Mr. Petruzzi’s pizza shack was located on the other side of the fair grounds. “Does he know you?” Loki asked. I shook my head. “Fantastic!” Loki straightened himself, pulling his hair upward. He seemed to grow a foot just by doing it. Loki poked around the back of the shack, looking for some sort of entrance. He peered through a small window in the back, waving me over to him. He lifted me up to the window. Mr. Petruzzi was putting the toppings on a large pizza. The window was directly above an oven.
“Grab a match!” Loki called to me. The matches seemed impossibly far away from reach, resting on the base of the oven, not the top.
“I can’t reach it!” I replied. Loki sighed abruptly.
“Silly boy! Just reach further!” I closed my eyes and stretched my arm as far as it could go. Then further. Then further. I felt the sudden feel of wood. I opened my eyes to see my hand several feet away and grasping a match. I recoiled sharply and fell back onto Loki.
“Good job, my boy! Now, let’s have that match.”
“My arm! It kept going!” Loki giggled and walked around the building to a trash can near the shack. He lit the match off of his teeth and threw it in the can. He ran back just as the fire was beginning to catch. As Mr. Petruzzi ran out with a pale of water, Loki and I snatched the pizza from the shack’s counter and ran off back to Pops’ wagon.
Loki and I sat on the edge of the wagon, devouring slice after slice. The food was so delicious I completely forgot about the funny events of the evening. I did not know where this man had come from, or how he had done the things he had done. The moment was just too wonderful to worry about such things. After our feast we laid in the grass, grasping out stomachs. I closed my eyes and smiled. It had been the greatest night of my life. When I opened them, Pops was standing over me and Loki was gone.
“What the fuck is all this mess?” he asked, slurring his words as he did. I had no idea how to answer him. “You steal it?” The words would not come. He grabbed me by the hair and pulled me to my feet. “I asked you a question boy! Now you answer!”
“Yes. Loki helped me! He’s my new friend and he helped me get into the shack and he started the fire and he ate it with me and I like him so please don’t make him go away,” I shouted as directly as one can while being elevated by the hair. Pops stared at me, slightly bewildered. Finally, he set me down and belched loudly.

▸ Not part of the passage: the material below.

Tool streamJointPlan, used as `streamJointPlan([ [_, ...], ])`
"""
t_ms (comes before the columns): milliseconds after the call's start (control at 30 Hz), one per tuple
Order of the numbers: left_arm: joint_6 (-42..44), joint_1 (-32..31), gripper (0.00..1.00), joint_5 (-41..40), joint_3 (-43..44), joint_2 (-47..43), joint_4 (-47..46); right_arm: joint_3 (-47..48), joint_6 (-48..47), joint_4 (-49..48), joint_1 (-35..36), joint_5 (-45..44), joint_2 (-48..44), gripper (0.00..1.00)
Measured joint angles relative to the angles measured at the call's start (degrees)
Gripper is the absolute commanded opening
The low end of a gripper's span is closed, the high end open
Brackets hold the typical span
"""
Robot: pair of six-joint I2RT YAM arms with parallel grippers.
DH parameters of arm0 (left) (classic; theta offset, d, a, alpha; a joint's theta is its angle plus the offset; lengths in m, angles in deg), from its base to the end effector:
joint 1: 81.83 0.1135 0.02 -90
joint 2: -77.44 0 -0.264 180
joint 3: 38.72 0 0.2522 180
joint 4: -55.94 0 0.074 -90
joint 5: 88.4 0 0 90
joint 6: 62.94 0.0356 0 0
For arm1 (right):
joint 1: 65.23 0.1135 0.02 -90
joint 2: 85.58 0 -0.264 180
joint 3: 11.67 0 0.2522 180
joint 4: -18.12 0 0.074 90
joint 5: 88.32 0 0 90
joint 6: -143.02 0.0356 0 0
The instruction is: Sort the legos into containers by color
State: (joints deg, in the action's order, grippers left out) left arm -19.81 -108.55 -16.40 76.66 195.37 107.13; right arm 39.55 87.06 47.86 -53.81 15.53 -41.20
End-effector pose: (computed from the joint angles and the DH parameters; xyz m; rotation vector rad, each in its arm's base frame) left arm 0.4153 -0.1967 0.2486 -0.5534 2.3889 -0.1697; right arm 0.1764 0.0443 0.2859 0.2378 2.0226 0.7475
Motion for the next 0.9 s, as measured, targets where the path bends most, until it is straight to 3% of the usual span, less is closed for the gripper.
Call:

“Heh, good for you,” he said. “Ain’t got no friends so you make up your own. Next time you nick something you leave some of it for me. You don’t and I’ll put you right back in that orphanage.” It was a threat that I had heard often. I had learned to disregard it.
As we lay on our cots in the wagon, I saw Loki’s hair walk past the window. I slowly got up and went outside. Loki sat playfully on the fence of the parking lot. I sat on the steps and asked him the two questions that were keeping me up that night.
“Are you real?” He did not react. He simply sat, and smiled. He always smiled.
“Will I see you again?” To this he stood and placed a comforting hand on my shoulder.
“I will be here till you needn’t need me any longer.”